What is being asked:
Go through the material and copy each line in which the word "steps" shows up.

Input data:
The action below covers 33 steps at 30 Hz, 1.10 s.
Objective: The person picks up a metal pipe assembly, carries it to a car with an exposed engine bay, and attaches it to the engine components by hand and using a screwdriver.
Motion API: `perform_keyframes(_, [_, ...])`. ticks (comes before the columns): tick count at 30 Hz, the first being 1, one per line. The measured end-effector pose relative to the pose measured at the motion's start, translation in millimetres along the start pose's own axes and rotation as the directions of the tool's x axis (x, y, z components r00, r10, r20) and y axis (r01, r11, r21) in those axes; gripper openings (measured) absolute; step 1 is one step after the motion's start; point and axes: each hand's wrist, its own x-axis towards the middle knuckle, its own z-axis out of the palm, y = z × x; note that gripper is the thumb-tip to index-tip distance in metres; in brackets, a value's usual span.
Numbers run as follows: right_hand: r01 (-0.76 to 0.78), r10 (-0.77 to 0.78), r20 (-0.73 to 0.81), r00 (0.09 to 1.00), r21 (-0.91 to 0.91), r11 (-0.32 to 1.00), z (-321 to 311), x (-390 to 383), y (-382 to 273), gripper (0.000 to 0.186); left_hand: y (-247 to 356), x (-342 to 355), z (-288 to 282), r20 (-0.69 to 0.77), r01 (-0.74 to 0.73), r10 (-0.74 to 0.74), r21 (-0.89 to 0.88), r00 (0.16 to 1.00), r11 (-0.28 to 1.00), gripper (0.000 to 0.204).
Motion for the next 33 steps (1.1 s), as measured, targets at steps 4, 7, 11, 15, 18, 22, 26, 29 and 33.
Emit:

Answer area:
The action below covers 33 steps at 30 Hz, 1.10 s.
Motion for the next 33 steps (1.1 s), as measured, targets at steps 4, 7, 11, 15, 18, 22, 26, 29 and 33.

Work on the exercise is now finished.